:: Task directions ::
Within the material below, transcribe exactly the lines from the one holding "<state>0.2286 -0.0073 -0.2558" through the one holding "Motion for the", keeping both ends and skipping the rest.

:: Stored data ::
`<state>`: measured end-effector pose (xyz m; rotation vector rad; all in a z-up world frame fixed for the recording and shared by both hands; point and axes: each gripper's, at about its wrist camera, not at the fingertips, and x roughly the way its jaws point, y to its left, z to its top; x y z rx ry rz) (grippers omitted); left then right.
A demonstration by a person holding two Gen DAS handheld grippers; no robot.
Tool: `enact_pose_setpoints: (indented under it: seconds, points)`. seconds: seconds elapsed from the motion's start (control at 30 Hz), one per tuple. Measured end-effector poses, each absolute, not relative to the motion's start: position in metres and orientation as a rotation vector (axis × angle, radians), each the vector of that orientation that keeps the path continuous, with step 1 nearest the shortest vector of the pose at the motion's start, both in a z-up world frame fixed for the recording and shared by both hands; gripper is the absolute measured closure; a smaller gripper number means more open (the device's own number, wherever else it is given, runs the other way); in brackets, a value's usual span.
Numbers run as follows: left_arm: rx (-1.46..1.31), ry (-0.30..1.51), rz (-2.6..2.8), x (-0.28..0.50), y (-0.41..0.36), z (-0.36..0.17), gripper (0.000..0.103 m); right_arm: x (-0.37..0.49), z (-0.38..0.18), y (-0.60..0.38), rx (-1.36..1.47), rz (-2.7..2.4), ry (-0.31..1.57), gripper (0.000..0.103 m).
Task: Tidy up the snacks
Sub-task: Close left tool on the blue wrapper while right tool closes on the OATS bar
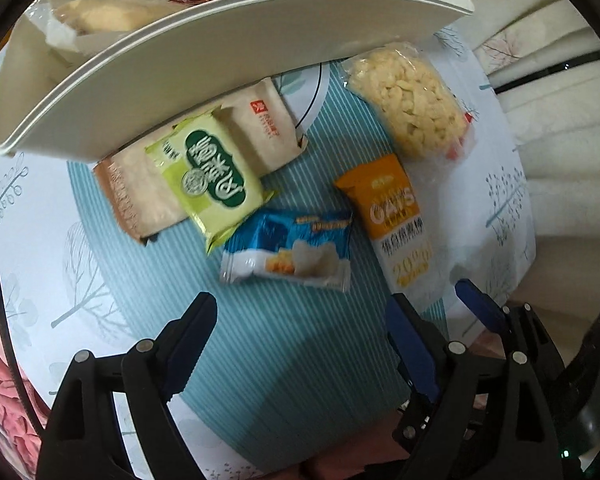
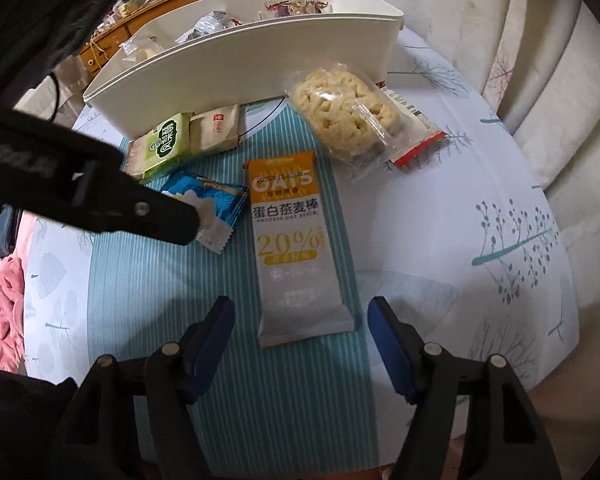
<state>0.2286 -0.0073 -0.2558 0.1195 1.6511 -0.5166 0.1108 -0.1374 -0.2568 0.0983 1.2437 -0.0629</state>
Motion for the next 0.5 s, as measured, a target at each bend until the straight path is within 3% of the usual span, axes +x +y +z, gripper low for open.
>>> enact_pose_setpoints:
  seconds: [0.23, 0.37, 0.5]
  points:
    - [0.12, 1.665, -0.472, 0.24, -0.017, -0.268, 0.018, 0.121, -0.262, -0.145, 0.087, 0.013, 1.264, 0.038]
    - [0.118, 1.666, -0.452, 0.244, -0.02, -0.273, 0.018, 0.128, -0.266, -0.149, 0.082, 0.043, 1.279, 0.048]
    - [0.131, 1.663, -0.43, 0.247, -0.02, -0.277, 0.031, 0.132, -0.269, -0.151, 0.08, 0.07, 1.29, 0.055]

:: Written solution ::
<state>0.2286 -0.0073 -0.2558 0.1195 1.6511 -0.5166 0.1108 -0.1374 -0.2568 0.0983 1.2437 -0.0629</state>
Motion for the next 0.5 s, as measured, a target at each bend until the straight path is within 3% of the usual span, axes +x +y +z, gripper low for open.

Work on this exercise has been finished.